Allow me to explain:

  1. I believe that my own security is jeopardized when others are in a state of desperation.
  2. I want to be part of a world wider than my own socioeconomic status.
  3. I would rather be defined as a person than as a worker; better to be a citizen than a consumer.
  4. Life is too short to spend your days working against what you really want.

So I can’t stand it when people who hear I work for a nonprofit call me noble.  I’m in it for myself too.

Bridesmaids and Best Practices

I’ve been extremely distracted with personal things for the past week plus, and one of those distractions was being a bridesmaid in a good friend’s wedding.

The Story

Several of us visited the site of the wedding a few weeks ago.  It’s a gorgeous outdoor site about 45 minutes from the Twin Cities.  We talked about the general plan for the audience and the general direction of the procession.  We talked about meeting in a different place and processing from an unexpected direction.  We had the rehearsal in the Twin Cities the day before the wedding.  We weren’t at the actual site because of the commute.  We talked about spacing and order and meeting times all of those good rehearsal things.

Bridesmaids, 1949 by JIGGS on Flickr
Bridesmaids, 1949 by JIGGS IMAGES on Flickr

The day of the wedding, we were dealing with unexpected and unexperienced things.  We were putting up a few decorations, enlisting the help of friends who had arrived early, and navigating effective communication with important people we didn’t really know, such as the parents of the bride and groom.
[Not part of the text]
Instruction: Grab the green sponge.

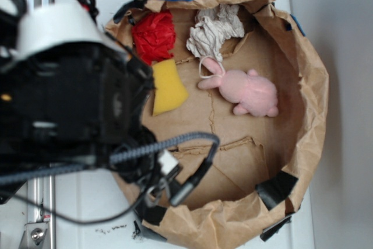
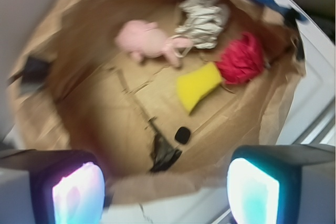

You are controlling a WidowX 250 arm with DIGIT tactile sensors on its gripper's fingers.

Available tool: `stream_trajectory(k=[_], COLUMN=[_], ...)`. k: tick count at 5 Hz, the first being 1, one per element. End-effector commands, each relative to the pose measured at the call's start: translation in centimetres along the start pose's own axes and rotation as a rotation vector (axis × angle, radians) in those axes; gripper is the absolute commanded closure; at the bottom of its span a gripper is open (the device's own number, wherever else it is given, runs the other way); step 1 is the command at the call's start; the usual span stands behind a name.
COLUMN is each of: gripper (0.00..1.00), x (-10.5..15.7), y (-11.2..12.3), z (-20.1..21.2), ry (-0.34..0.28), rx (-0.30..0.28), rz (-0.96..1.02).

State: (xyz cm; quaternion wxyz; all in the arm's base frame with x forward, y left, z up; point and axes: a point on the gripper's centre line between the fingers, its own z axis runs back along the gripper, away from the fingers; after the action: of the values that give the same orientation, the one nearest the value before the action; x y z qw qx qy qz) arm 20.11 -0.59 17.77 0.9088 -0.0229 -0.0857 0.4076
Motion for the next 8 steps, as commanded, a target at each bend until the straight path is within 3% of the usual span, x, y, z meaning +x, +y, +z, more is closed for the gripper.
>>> stream_trajectory(k=[1,4,6,8], gripper=[0.00,0.00,0.00,0.00], x=[4.0,3.9,4.1,4.1], y=[1.6,3.3,3.5,3.5], z=[-4.2,-7.4,-8.8,-8.8], ry=[0.020,0.082,0.119,0.119], rx=[0.009,0.055,0.022,0.022], rz=[0.166,0.138,0.019,0.019])
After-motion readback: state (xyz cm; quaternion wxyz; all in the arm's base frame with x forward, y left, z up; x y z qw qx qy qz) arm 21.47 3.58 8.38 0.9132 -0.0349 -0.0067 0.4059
There were nerves and deadlines and uncomfortable shoes – it was just totally different to be there than it was to plan it.

While in the thick of this reality, I completely lost any sense of those plans we had made weeks ago and even the day before.  I remembered most of them, but they somehow didn’t seem relevant anymore.  Everything around me was totally different than it was when we had made those plans, so my instinct was to improvise.

Looking back on that instinct is frustrating.  I knew exactly what I was supposed to do, but I felt compelled to go against it and start from scratch .  It’s kind of ridiculous.

The Point

The point of this is that I see parallels in nonprofits.  Most of us have a great idea of what the best practices are, from communication to filing to education.  We have a plan.  But then we come to deadlines or audits or budget cuts and there is a definite instinct to toss the plans out and start from scratch.

How can we not only share best practices, but do so in a way that acknowledges that they’ll feel way different in the midst of actual reality?

Has anyone else noticed this instinct?

Investing Time in the Process

Sometimes we still think like the small program we were just a few years ago.

Our program has seen exponential growth in the past few years.  We have accomplished amazing things.  Our trajectory is to double again in two years, which is both daunting and exciting.  One way to smooth this is to focus on processes: you need them, you need to be able to share / replicate them easily, and they need to be as streamlined as possible.  In other words, you should take the time to write them down.

I think we could have been much more efficient even just in these past couple of months by simply writing down everything we taught a temp how to do, or even having our temps keep up the lists.  It would have taken slightly longer to do the first time, but would have left us with an easy-to-replicate process.  Simple time-investment.  Instead, with every new temp and new employee, we’ve had to reinvent the wheel, racking our brains to figure out what to teach them when and how.  It’s a waste of time.  It happens because we go into it in a one-time mentality when it’s really a piece of a pattern that will repeat.

I’m really not a person who’s all about standardizing and formalizing, but when you have a big program, it’s the only effective way to do it.

How do you go about transitioning your thinking from small-scale to large-scale?  What are best practices for understanding what should be a process and creating and using said process?